What is being asked: Examine each line of the data, and copy the ones containing "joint".

Recorded data:
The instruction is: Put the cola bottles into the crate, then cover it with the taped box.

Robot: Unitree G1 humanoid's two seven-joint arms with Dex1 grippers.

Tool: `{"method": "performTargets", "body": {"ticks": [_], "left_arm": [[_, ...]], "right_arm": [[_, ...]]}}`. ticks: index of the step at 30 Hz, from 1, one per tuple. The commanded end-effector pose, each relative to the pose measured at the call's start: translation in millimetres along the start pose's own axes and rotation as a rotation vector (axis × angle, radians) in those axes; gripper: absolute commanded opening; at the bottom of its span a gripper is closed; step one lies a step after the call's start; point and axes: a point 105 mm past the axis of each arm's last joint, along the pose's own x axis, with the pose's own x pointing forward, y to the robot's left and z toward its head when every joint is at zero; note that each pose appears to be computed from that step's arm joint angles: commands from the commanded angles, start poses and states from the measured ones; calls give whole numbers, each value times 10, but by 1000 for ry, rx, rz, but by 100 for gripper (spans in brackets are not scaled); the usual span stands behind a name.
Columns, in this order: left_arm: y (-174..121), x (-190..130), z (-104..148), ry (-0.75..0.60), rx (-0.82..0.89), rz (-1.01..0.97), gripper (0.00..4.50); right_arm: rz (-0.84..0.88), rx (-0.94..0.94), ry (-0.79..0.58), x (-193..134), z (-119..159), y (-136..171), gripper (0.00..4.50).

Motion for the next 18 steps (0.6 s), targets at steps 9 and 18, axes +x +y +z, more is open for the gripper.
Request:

Result of this exercise:
Robot: Unitree G1 humanoid's two seven-joint arms with Dex1 grippers.
Tool: `{"method": "performTargets", "body": {"ticks": [_], "left_arm": [[_, ...]], "right_arm": [[_, ...]]}}`. ticks: index of the step at 30 Hz, from 1, one per tuple. The commanded end-effector pose, each relative to the pose measured at the call's start: translation in millimetres along the start pose's own axes and rotation as a rotation vector (axis × angle, radians) in those axes; gripper: absolute commanded opening; at the bottom of its span a gripper is closed; step one lies a step after the call's start; point and axes: a point 105 mm past the axis of each arm's last joint, along the pose's own x axis, with the pose's own x pointing forward, y to the robot's left and z toward its head when every joint is at zero; note that each pose appears to be computed from that step's arm joint angles: commands from the commanded angles, start poses and states from the measured ones; calls give whole numbers, each value times 10, but by 1000 for ry, rx, rz, but by 100 for gripper (spans in brackets are not scaled); the usual span stands behind a name.

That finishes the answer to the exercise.